In one post, she quoted singer Taylor Swift, writing, “Be the strong one who could get through anything….. be the one who never backed down.” That was on March 8. She also wrote, “#happyinternationalwomensday and also one month that I began a new adventure✈️ I’m so thankful for the strong, empowering women in my life. “Be fearless and kick ass”- my mom? ?” Other photos show her at the beach and in Hollywood.
She posted a photo in her cheerleader uniform and made reference to the dance team, writing, “love my dance family so much☺️?!! Not pictured: cupcakes, sweet tea and @chickfila gift cards ?.”

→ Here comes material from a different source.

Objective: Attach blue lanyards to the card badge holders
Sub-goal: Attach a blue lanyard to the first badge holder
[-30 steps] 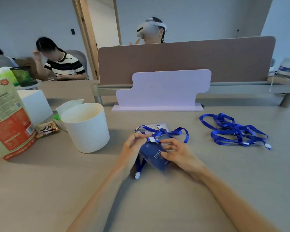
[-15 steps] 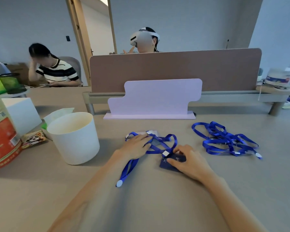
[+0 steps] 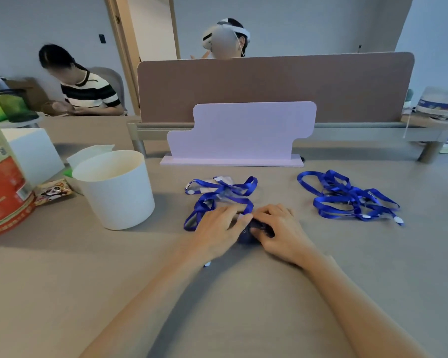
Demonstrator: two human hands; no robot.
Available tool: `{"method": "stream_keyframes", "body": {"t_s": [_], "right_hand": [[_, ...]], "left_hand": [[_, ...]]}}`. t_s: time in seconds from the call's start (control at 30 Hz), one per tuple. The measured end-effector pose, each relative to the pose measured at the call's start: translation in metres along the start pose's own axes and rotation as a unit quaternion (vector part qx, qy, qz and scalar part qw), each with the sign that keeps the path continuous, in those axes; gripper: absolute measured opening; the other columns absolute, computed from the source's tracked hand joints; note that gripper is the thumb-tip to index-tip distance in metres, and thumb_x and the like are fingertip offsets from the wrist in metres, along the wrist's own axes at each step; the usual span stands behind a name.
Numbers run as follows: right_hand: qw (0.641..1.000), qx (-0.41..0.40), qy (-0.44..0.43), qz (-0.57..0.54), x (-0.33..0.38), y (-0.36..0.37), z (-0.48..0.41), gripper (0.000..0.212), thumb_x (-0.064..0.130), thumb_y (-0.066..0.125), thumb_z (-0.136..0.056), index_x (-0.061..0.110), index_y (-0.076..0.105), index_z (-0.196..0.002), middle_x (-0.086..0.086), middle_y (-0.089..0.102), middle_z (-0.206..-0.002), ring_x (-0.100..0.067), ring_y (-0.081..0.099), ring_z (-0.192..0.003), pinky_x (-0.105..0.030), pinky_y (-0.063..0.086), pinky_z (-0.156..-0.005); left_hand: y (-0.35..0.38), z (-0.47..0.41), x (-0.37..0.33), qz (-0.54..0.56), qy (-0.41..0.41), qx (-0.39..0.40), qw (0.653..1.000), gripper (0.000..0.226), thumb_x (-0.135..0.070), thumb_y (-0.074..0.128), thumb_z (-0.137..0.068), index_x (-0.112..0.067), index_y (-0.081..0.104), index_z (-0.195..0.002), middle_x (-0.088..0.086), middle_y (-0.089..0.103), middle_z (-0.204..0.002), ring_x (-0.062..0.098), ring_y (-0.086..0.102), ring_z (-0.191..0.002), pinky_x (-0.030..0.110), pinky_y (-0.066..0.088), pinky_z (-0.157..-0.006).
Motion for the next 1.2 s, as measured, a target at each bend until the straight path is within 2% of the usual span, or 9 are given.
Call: {"method": "stream_keyframes", "body": {"t_s": [0.2,0.37,0.6,0.67,0.83,0.9,1.0,1.1,1.2], "right_hand": [[0.997,-0.048,-0.018,-0.051,0.012,-0.001,-0.003,0.042,0.027,0.064,-0.080,0.027,0.062,-0.121,0.008,0.066,-0.104,-0.018,0.051,-0.099,-0.028,0.032,-0.089],[0.997,-0.059,-0.039,-0.021,0.017,0.005,-0.005,0.018,0.024,0.060,-0.081,0.026,0.064,-0.098,0.011,0.064,-0.091,-0.018,0.050,-0.094,-0.032,0.035,-0.084],[0.992,-0.123,0.016,0.000,0.001,0.002,-0.008,0.032,0.015,0.061,-0.086,0.022,0.065,-0.117,0.006,0.067,-0.109,-0.019,0.053,-0.104,-0.026,0.024,-0.082],[0.989,-0.143,0.047,0.012,-0.007,-0.002,-0.007,0.032,0.015,0.062,-0.084,0.023,0.066,-0.115,0.004,0.067,-0.108,-0.020,0.054,-0.104,-0.027,0.024,-0.080],[0.981,-0.180,0.078,0.006,-0.011,-0.008,-0.005,0.024,0.017,0.062,-0.084,0.023,0.068,-0.107,0.005,0.068,-0.102,-0.019,0.056,-0.097,-0.027,0.022,-0.077],[0.981,-0.183,0.062,0.019,-0.007,-0.007,-0.004,0.022,0.018,0.062,-0.083,0.023,0.068,-0.104,0.007,0.067,-0.100,-0.017,0.057,-0.095,-0.026,0.022,-0.076],[0.980,-0.193,0.045,0.023,-0.002,-0.008,-0.004,0.022,0.017,0.063,-0.081,0.023,0.068,-0.102,0.008,0.067,-0.097,-0.016,0.056,-0.093,-0.025,0.022,-0.075],[0.978,-0.206,0.027,0.017,0.001,-0.007,-0.003,0.023,0.021,0.058,-0.079,0.024,0.068,-0.099,0.009,0.067,-0.094,-0.015,0.056,-0.090,-0.024,0.020,-0.074],[0.976,-0.218,0.005,0.002,0.003,-0.008,-0.003,0.024,0.022,0.056,-0.076,0.024,0.068,-0.097,0.011,0.066,-0.091,-0.014,0.055,-0.086,-0.023,0.020,-0.072]], "left_hand": [[-0.014,0.017,0.016,0.147,-0.122,-0.060,0.980,0.008,-0.028,0.071,-0.080,-0.031,0.063,-0.080,-0.013,0.068,-0.077,0.005,0.064,-0.074,0.034,0.055,-0.077],[-0.006,0.019,0.012,0.094,-0.088,-0.079,0.989,0.028,-0.040,0.079,-0.069,-0.034,0.051,-0.064,-0.015,0.054,-0.072,0.008,0.051,-0.075,0.024,0.038,-0.065],[-0.016,0.013,0.029,0.155,-0.129,-0.132,0.970,0.024,-0.022,0.058,-0.091,-0.007,0.047,-0.076,-0.011,0.055,-0.063,0.006,0.044,-0.057,0.019,0.034,-0.055],[-0.019,0.014,0.039,0.173,-0.150,-0.115,0.967,0.020,-0.022,0.058,-0.092,-0.004,0.052,-0.085,0.002,0.064,-0.073,0.010,0.054,-0.061,0.021,0.041,-0.058],[-0.024,0.015,0.045,0.176,-0.171,-0.108,0.963,0.011,-0.020,0.055,-0.094,-0.013,0.049,-0.099,-0.007,0.067,-0.070,0.016,0.060,-0.068,0.027,0.047,-0.064],[-0.025,0.016,0.044,0.132,-0.172,-0.128,0.968,0.023,-0.020,0.060,-0.092,-0.018,0.041,-0.104,-0.006,0.061,-0.082,0.010,0.056,-0.075,0.016,0.041,-0.060],[-0.029,0.018,0.044,0.055,-0.113,-0.184,0.975,0.057,-0.016,0.074,-0.080,-0.021,0.038,-0.124,-0.010,0.045,-0.107,0.009,0.041,-0.092,0.016,0.034,-0.078],[-0.027,0.016,0.040,0.015,-0.060,-0.104,0.993,0.056,-0.028,0.062,-0.090,-0.028,0.036,-0.139,-0.015,0.039,-0.129,0.009,0.031,-0.120,0.025,0.020,-0.096],[-0.016,0.016,0.037,-0.032,0.016,0.000,0.999,0.042,-0.047,0.040,-0.094,-0.039,0.047,-0.135,-0.029,0.041,-0.129,-0.003,0.024,-0.128,0.020,0.007,-0.103]]}}
Point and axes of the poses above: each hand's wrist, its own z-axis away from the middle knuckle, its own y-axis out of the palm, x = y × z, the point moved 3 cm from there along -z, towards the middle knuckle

4. Davis Wrote That She Was ‘Happy for This Opportunity’
Bailey expressed enthusiasm about the cheerleading gig on social media before it ended. “If ya momma didn’t raise you a Saints fan she didn’t raise you right ?? so thankful for this opportunity #happy #playoffs @saints fans!!! #beatcarolina #momma #nfl,” she wrote in one post.
She wrote in December 2017 next to a photo of her in the cheerleading uniform, “Happy #backandgoldfriday !! see ya in Tampa??⚜️ #saints #whodat #beattampa.” One photo, taken in Mississippi, showed Bailey and her mother in matches Saints pajamas. “New year same us #coachmom #saintsgifts,” she wrote.
Yet another cheerleading outfit related post read, “Santa baby, slip a playoff under the tree for me…. been an awful good girl” ?? #saints #nfcsouth #christmas #blackandgold.”
5. Rules for Other NFL Teams’ Cheerleaders Provoked Controversy Before
It’s not the first time that NFL teams have been criticized for what some believe are draconian or puritanical rules for cheerleaders. For example, Deadspin previously reported that a cheerleader for the Cincinnati Bengals named Alexa Brenneman accused the team of violating federal employment laws. That action dates back to 2014.
However, it revealed some details about the team’s rules. Among the rules that were skewered by some critics: The Bengals cheerleaders were allegedly banned from wearing panties and were ordered not to have “slouching breasts.” The rule in question read, according to Deadspin, “No panties are to be worn under practice clothes or uniform, not even thong panties. Wear pantyhose to match skin tone (L’eggs). No Danskins/Dance type tights. No control top at practices or games. No exposed skin at ankles — pantyhose must extend down into socks. No slouching breasts. Support as needed. Black or nude seamless bra mandatory for games. (No lace).”
The team ultimately settled that class action lawsuit.